Beefy Boxes and Bandwidth Generously Provided by pair Networks
There's more than one way to do things
 
PerlMonks  

Bit vector fiddling with Inline C

by oxone (Friar)
on May 09, 2011 at 08:09 UTC ( [id://903727]=perlquestion: print w/replies, xml ) Need Help??

oxone has asked for the wisdom of the Perl Monks concerning the following question:

I'd be very grateful for any feedback from experts on Inline C and Perl internals. I'm working with bit vectors and creating several Inline C functions which (among other things) need to test/set bits.

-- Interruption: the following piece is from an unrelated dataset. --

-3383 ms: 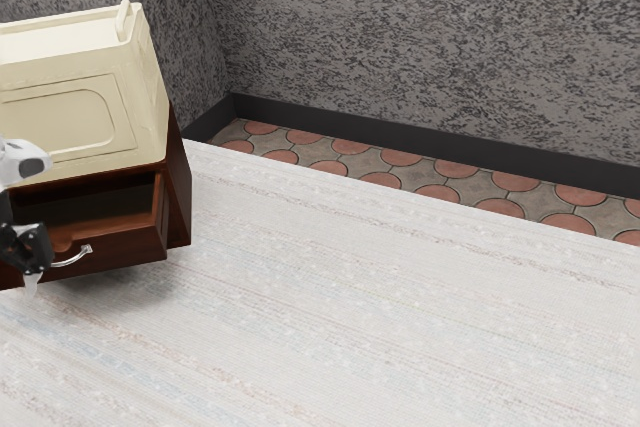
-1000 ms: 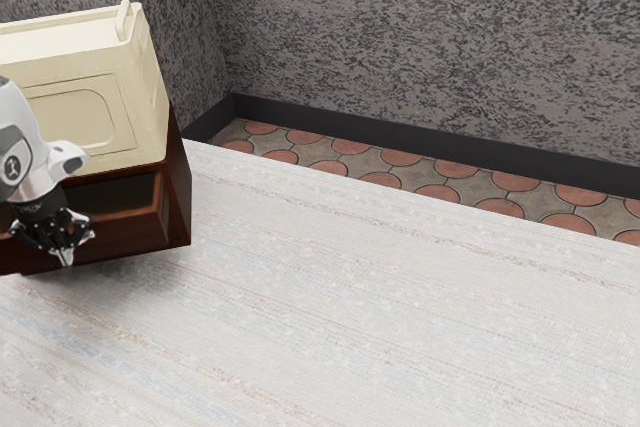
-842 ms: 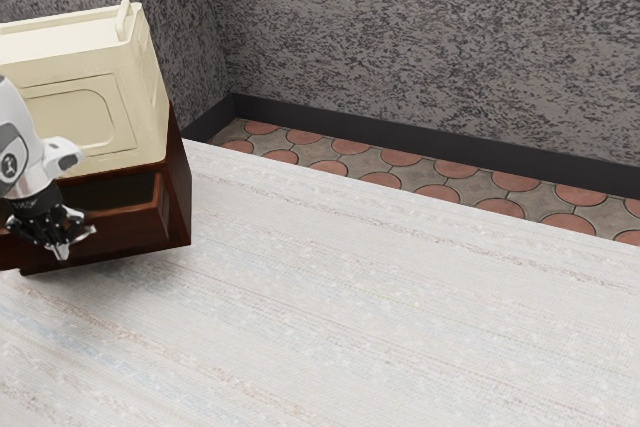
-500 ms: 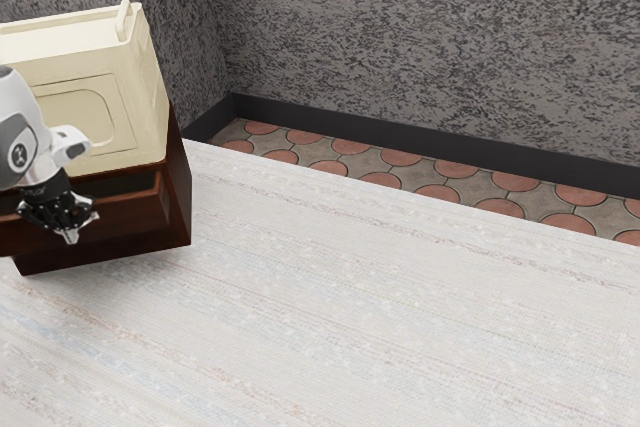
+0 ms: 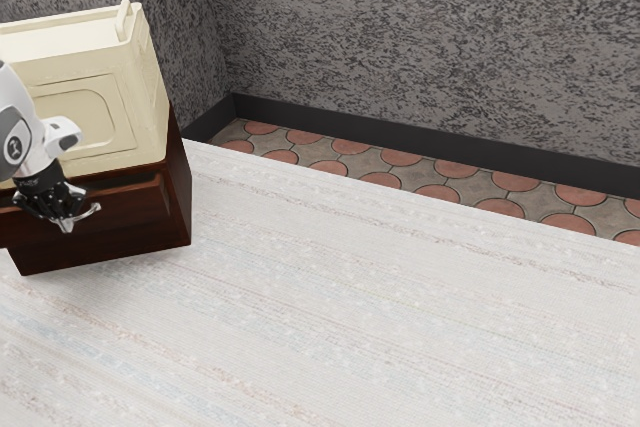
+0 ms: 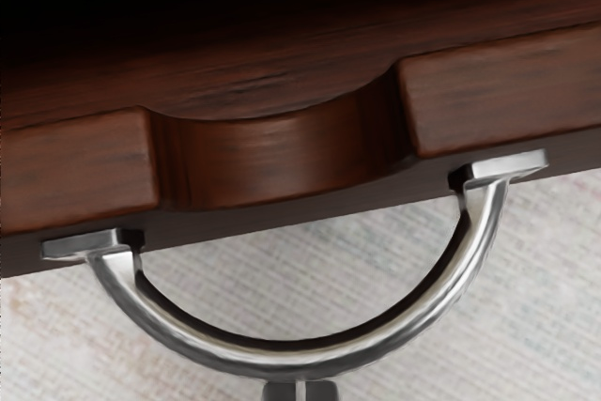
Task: Push the drawer handle with one arm to close the drawer
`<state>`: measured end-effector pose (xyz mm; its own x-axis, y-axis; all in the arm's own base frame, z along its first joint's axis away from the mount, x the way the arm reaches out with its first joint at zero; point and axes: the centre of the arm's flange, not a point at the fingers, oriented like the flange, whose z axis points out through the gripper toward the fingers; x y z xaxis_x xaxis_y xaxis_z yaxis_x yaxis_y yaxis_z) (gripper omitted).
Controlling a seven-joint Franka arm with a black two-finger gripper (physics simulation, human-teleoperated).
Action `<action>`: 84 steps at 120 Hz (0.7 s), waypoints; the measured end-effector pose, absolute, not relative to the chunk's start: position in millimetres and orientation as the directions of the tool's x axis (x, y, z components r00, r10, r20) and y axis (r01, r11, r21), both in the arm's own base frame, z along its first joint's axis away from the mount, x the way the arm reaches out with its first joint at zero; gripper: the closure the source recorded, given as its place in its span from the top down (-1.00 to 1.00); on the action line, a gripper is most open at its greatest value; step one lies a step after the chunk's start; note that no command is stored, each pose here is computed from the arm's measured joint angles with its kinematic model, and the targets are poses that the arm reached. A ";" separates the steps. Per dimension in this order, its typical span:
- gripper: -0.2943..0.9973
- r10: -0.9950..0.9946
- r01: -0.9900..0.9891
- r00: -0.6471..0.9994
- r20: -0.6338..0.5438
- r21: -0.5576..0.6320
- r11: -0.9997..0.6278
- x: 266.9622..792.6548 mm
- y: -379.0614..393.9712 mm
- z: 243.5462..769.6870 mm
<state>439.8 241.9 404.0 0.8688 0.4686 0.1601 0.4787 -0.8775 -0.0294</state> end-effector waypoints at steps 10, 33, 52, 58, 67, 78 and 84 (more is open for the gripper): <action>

The example code below illustrates how I am passing a bit vector from Perl into C, and testing/setting bits in C, such that the original Perl variable is changed (=intended).

use strict; use warnings; use Inline C => 'DATA'; my $vector = "\0" x 100; # Bit vector with 800 bits mytest($vector, 12); # Pass it to Inline C function print "Result:" . vec($vector, 12, 1) . "\n"; # Prints '1' __DATA__ __C__ int mytest(SV* sv_vec, unsigned int bit) { STRLEN vecbytes; // Length of vector in bytes unsigned char *myvec = (unsigned char *) SvPV(sv_vec, vecbytes); if (bit/8 >= vecbytes) return 0; // Check in range if (myvec[bit/8] & 1U<<(bit%8)) return 1; // Test if a bit is set myvec[bit/8] |= 1U<<(bit%8); // Set bit (CHANGES $vector) return 1; }

This works, but I am wondering if this approach is safe & correct, or if there are hidden gotchas or better/more efficient ways to do this with Inline C?

Replies are listed 'Best First'.
Re: Bit vector fiddling with Inline C
by chrestomanci (Priest) on May 09, 2011 at 08:34 UTC

    Just checking, but did you know that perl also has bitwise operators? You can do your bit vector operations in perl just as easily, and if you are more familiar with perl then you can try out bits of syntax in the perl debugger as usual. Just use sprintf '%b' or sprintf '%032b' to render a number in binary, and 0b to type one in.

    eg to try out a bitwise OR:

    sprintf '%032b', ( 0b1100 | 0b0110 )

    Having said that, if your inline function needs to do a lot more than just basic bitwise manipulations, then there is no reason why you should not do it in C instead of perl. I am fairly sure that the perl and C syntax are the same, though the operator precedence might be different. I suggest you try and see what happens. You can debug with lots of printf statements or use another debugger.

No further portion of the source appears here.